■ **Given material**
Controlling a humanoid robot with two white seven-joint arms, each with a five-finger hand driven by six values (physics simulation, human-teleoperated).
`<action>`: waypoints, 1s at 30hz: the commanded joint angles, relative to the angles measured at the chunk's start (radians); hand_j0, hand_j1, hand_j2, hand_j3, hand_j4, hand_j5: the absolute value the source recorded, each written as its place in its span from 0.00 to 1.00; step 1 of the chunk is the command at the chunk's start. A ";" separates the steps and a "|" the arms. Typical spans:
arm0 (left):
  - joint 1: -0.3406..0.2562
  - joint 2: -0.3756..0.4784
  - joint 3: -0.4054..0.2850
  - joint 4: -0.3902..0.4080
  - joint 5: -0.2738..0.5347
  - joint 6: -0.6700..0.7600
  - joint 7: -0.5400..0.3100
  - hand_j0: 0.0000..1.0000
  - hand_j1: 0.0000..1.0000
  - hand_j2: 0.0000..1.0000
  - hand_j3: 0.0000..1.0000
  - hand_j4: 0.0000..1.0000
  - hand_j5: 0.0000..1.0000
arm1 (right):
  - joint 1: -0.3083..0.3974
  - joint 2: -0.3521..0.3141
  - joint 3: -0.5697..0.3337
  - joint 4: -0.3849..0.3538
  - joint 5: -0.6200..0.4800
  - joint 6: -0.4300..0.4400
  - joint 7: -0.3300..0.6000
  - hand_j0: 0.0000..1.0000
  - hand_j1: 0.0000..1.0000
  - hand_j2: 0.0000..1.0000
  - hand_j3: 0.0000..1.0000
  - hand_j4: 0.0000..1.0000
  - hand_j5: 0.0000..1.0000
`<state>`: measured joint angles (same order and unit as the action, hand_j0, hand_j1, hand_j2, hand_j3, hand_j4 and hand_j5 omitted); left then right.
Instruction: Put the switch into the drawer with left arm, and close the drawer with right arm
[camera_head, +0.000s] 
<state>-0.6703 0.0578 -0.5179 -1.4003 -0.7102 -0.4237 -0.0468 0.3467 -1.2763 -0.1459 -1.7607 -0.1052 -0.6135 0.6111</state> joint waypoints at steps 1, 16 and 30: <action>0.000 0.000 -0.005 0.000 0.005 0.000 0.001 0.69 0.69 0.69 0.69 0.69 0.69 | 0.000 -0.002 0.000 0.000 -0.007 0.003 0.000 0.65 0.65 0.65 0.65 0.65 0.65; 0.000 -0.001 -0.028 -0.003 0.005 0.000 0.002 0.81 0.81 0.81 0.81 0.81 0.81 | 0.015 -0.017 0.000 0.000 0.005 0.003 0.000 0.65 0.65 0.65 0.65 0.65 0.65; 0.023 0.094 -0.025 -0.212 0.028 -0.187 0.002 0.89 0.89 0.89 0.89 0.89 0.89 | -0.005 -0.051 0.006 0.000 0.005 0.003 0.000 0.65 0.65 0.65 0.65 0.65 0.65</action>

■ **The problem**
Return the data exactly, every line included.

■ **Result of the exercise**
Controlling a humanoid robot with two white seven-joint arms, each with a five-finger hand driven by six values (physics simulation, human-teleoperated).
`<action>`: waypoints, 1s at 30hz: the commanded joint angles, relative to the angles measured at the chunk's start (radians); hand_j0, hand_j1, hand_j2, hand_j3, hand_j4, hand_j5: the absolute value the source recorded, each written as its place in its span from 0.00 to 1.00; step 1 of the chunk is the command at the chunk's start. A ";" separates the steps and a "|" the arms. Typical spans:
arm0 (left):
  - joint 1: -0.3406..0.2562
  - joint 2: -0.3756..0.4784
  - joint 3: -0.4054..0.2850
  - joint 4: -0.3902..0.4080
  - joint 5: -0.2738..0.5347
  - joint 6: -0.6700..0.7600
  - joint 7: -0.5400..0.3100
  - hand_j0: 0.0000..1.0000
  - hand_j1: 0.0000..1.0000
  - hand_j2: 0.0000..1.0000
  - hand_j3: 0.0000..1.0000
  - hand_j4: 0.0000..1.0000
  - hand_j5: 0.0000..1.0000
arm1 (right):
  - joint 1: -0.3083..0.3974
  - joint 2: -0.3521..0.3141
  - joint 3: -0.5697..0.3337
  - joint 4: -0.3849..0.3538
  - joint 5: -0.6200..0.4800
  - joint 6: -0.4300..0.4400
  - joint 7: -0.3300..0.6000
  - hand_j0: 0.0000..1.0000
  - hand_j1: 0.0000..1.0000
  - hand_j2: 0.0000..1.0000
  - hand_j3: 0.0000..1.0000
  - hand_j4: 0.0000..1.0000
  - hand_j5: 0.0000..1.0000
`<state>`: measured joint angles (same order and unit as the action, hand_j0, hand_j1, hand_j2, hand_j3, hand_j4 and hand_j5 omitted); left then right.
Instruction: Put the switch into the drawer with left arm, and close the drawer with right arm
[camera_head, +0.000s] 
<state>-0.6703 0.0578 -0.5179 -1.4003 -0.7102 -0.4237 -0.0468 0.3467 -1.2763 -0.1459 -1.7607 -0.1052 -0.6135 0.6111</state> joint waypoints at steps 1, 16 and 30: <action>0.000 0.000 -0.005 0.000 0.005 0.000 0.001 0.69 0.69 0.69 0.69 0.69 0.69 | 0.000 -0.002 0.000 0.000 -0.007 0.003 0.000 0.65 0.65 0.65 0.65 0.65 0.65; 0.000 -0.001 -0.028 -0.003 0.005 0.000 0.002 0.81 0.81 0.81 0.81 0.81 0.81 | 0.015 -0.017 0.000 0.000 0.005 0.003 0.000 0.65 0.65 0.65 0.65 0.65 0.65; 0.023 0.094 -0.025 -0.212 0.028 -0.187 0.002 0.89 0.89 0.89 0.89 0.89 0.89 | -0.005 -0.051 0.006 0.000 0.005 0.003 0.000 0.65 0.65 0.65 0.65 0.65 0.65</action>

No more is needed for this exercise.